Please print, exactly, only the lines in the entries below from the line that has "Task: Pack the" through the line that has "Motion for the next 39". Pictures don't go in.

##### Material provided

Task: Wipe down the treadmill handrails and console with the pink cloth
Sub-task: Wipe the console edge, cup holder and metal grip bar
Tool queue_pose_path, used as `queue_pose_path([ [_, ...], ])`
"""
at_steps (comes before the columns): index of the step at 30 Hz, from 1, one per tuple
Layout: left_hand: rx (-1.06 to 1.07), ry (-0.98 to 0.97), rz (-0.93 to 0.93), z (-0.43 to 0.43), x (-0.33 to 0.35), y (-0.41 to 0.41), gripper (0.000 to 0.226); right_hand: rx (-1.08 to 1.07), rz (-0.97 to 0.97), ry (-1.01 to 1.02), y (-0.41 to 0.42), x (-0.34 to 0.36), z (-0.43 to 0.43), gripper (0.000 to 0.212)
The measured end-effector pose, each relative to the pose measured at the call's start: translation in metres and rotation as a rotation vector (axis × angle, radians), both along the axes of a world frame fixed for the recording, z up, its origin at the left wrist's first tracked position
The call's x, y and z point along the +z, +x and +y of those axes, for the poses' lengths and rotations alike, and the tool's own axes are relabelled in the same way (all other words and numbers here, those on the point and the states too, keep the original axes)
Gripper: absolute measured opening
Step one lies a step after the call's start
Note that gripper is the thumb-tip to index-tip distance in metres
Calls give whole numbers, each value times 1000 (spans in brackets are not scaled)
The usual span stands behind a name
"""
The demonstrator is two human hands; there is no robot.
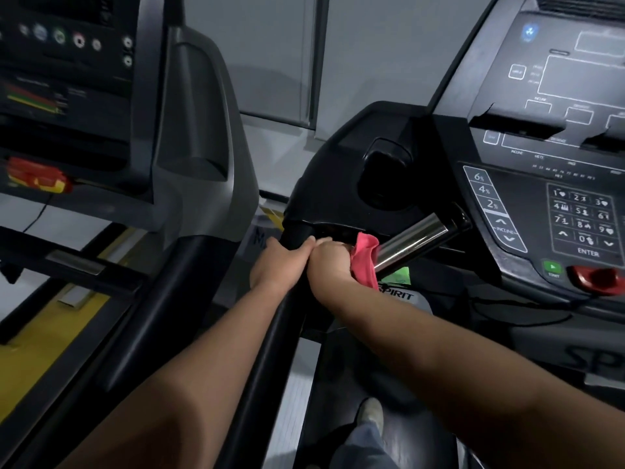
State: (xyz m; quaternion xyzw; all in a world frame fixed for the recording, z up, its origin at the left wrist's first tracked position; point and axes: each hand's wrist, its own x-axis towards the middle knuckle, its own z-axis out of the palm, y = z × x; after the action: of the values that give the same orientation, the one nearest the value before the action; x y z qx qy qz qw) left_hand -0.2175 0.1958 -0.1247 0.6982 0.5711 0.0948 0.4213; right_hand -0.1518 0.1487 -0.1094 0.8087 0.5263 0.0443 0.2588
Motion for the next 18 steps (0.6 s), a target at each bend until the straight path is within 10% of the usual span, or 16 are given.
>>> queue_pose_path([
  [18, 3, 52, 58, -5, 4, 1, 76, 458, -10, -7, 36, 53, -63, 42],
])
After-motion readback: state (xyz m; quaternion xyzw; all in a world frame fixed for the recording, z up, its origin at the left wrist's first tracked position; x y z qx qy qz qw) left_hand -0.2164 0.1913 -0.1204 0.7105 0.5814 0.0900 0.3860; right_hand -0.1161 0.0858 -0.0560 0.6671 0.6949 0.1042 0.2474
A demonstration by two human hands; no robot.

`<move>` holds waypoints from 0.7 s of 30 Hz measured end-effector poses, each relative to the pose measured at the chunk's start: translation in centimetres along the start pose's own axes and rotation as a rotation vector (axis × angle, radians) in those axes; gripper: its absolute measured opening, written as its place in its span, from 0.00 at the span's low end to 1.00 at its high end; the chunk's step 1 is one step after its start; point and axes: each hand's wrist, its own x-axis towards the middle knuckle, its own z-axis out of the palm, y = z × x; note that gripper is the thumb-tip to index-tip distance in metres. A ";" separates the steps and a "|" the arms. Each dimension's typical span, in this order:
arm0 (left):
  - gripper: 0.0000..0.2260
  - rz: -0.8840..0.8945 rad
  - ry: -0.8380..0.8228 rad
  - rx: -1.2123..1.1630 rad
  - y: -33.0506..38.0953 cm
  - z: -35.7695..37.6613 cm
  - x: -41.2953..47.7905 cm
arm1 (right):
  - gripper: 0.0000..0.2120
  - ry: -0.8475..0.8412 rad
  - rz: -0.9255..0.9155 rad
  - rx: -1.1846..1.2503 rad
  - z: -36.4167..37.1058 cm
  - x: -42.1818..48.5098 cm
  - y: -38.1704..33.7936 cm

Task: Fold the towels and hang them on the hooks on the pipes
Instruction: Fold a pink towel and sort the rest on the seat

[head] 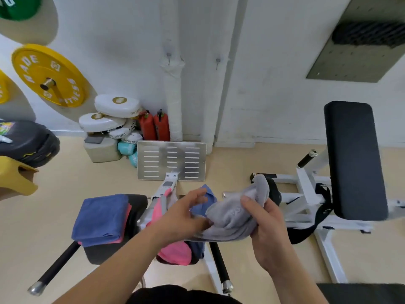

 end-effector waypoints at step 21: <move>0.07 -0.323 0.171 0.553 -13.0 -0.4 1.7 | 0.10 0.124 0.157 -0.037 1.8 2.2 4.7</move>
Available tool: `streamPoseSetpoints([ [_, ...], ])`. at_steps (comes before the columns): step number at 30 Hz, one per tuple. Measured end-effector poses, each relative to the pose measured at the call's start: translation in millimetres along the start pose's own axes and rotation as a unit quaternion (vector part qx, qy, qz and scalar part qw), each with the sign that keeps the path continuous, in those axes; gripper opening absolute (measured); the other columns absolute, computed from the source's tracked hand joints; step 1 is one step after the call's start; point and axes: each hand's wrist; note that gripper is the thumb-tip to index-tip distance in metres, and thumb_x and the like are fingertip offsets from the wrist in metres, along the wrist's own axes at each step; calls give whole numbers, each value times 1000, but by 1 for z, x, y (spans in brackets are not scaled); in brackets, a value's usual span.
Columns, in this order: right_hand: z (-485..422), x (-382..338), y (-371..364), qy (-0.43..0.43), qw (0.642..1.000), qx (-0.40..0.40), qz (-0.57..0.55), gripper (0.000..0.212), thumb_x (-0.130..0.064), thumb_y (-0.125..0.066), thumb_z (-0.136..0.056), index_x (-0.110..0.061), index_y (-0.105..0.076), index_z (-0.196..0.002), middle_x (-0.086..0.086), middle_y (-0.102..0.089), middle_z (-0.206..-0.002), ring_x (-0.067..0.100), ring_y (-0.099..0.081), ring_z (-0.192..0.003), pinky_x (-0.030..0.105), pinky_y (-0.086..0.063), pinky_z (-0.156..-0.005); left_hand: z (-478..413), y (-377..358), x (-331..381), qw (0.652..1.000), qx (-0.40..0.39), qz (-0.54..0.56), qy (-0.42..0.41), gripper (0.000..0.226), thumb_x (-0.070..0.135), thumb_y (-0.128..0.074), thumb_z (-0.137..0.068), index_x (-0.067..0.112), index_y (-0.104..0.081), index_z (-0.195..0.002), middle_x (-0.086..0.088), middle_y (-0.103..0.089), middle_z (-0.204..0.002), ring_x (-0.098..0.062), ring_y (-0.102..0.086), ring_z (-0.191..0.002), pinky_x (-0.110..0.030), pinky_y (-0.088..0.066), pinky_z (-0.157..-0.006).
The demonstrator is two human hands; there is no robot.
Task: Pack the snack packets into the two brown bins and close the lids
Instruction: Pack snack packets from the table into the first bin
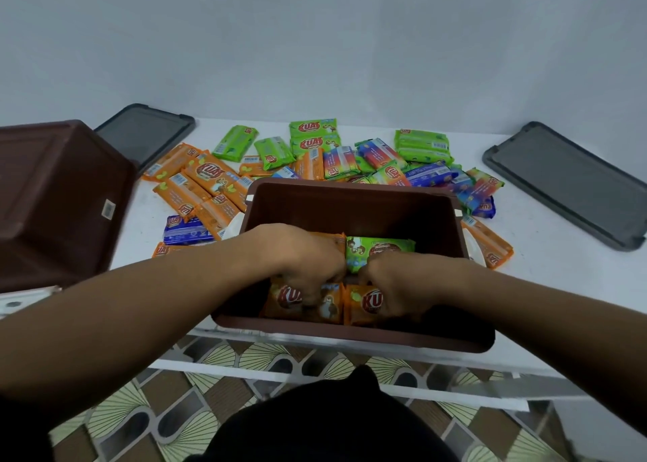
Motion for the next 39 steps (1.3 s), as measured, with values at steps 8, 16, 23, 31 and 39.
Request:
streamPoseSetpoints([
  [8,3,4,9,-26,998,-28,-49,37,-33,-70,-89,-23,-63,-125,2,-67,-110,23,-63,-97,36,-54,-80,6,7,-24,986,-33,166,-2,41,18,-75,-90,20,-65,-130,-1,-67,-103,-24,-71,-86,-43,-63,-78],
  [16,6,10,20,-23,990,-46,-128,31,-13,-51,-98,-26,-71,-119,-5,-72,-110,14,-67,-100,31,-55,-92,7,3,-28,970,-49,237,-35,46,-3,-51,-98,21,-68,-133,1,-68,-109,-11,-66,-86,-34,-63,-79],
  [23,5,12,20,-34,987,-23,-156,25,-22,-58,-98,-30,-71,-118,-14,-67,-100,7,-63,-93,23,-49,-79,7,5,-32,979,-12,198,-45,35,15,-62,-99,26,-68,-131,-3,-72,-113,-11,-67,-82,-39,-60,-85],
  [31,27,16,75,-22,941,230,-247,11,-19,-67,-90,-26,-76,-87,-17,-69,-63,-3,-63,-59,17,-46,-59,44,38,-48,926,284,241,-53,9,32,-77,-89,23,-76,-90,10,-69,-73,-1,-61,-68,-17,-43,-62],
  [39,14,3,121,6,881,376,-287,4,-17,-79,-81,-16,-77,-85,2,-72,-67,6,-61,-54,14,-47,-57,78,45,-81,866,427,262,-19,8,27,-77,-90,19,-76,-88,-1,-70,-70,-11,-63,-59,-18,-45,-59],
])
Point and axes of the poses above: each hand's wrist, its own z-axis away from the middle knuckle, its own y-axis out of the back of the hand, x = y × z
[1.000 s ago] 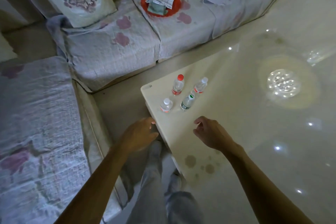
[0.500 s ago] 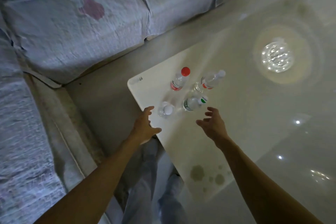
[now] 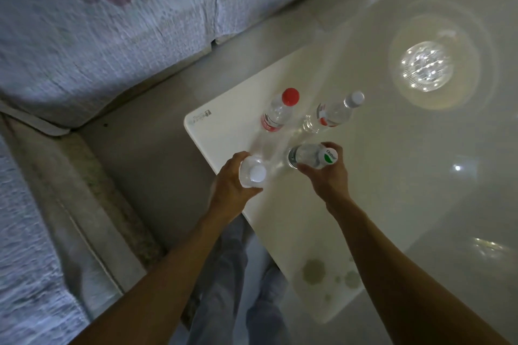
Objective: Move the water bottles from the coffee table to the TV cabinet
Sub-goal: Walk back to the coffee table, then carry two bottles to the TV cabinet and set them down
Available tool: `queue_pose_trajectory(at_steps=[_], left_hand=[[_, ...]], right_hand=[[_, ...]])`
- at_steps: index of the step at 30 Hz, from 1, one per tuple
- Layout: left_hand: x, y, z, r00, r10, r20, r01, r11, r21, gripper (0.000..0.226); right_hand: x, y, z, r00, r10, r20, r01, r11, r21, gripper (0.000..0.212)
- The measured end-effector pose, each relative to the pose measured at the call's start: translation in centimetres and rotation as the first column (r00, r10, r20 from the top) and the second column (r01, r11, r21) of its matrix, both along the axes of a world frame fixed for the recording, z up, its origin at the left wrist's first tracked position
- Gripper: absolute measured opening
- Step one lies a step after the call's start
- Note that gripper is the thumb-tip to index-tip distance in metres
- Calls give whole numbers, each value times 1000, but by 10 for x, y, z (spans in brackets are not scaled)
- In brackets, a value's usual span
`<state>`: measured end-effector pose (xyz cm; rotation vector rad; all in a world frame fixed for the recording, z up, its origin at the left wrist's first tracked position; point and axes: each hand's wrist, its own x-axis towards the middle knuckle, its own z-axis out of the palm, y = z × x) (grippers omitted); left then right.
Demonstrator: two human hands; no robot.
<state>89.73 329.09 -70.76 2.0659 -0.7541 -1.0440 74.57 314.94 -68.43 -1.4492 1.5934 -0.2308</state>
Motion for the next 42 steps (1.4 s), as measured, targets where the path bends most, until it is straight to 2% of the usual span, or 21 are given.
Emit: queue_pose_trajectory(at_steps=[4, 8, 14, 22, 28, 32, 35, 38, 42], left_hand=[[2, 2, 34, 996, 64, 56, -64, 998, 5, 78], [-5, 14, 74, 998, 54, 12, -54, 999, 0, 73], [-47, 36, 126, 990, -139, -8, 139, 990, 13, 80], [-157, 50, 197, 920, -388, 55, 390, 920, -36, 77], [-248, 83, 241, 759, -634, 151, 646, 762, -49, 78], [-319, 127, 270, 577, -798, 175, 816, 573, -77, 69], [-374, 167, 287, 470, -867, 165, 883, 461, -90, 64], [-428, 205, 298, 368, -914, 168, 929, 357, -91, 68], [-502, 249, 315, 209, -958, 198, 978, 199, -67, 72]], right_hand=[[-12, 22, 11, 995, -102, 14, 102, 994, 27, 66], [-31, 52, 47, 984, -180, 13, 179, 983, 37, 72], [-86, 105, 114, 953, -301, 5, 301, 953, 35, 73], [-175, 169, 207, 952, -305, -27, 301, 949, -90, 75], [-264, 242, 247, 905, -425, -8, 417, 891, -179, 79], [-342, 323, 270, 857, -515, 34, 510, 834, -213, 70], [-401, 392, 286, 800, -598, 50, 592, 775, -222, 63], [-451, 466, 301, 695, -713, 92, 711, 663, -232, 54], [-506, 554, 313, 495, -864, 88, 851, 462, -251, 51]])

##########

◆ **Completed exercise**:
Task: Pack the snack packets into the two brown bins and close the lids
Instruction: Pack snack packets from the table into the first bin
Motion for the next 39 steps (1.3 s), as measured, with values at steps 8, 16, 23, 31 and 39.

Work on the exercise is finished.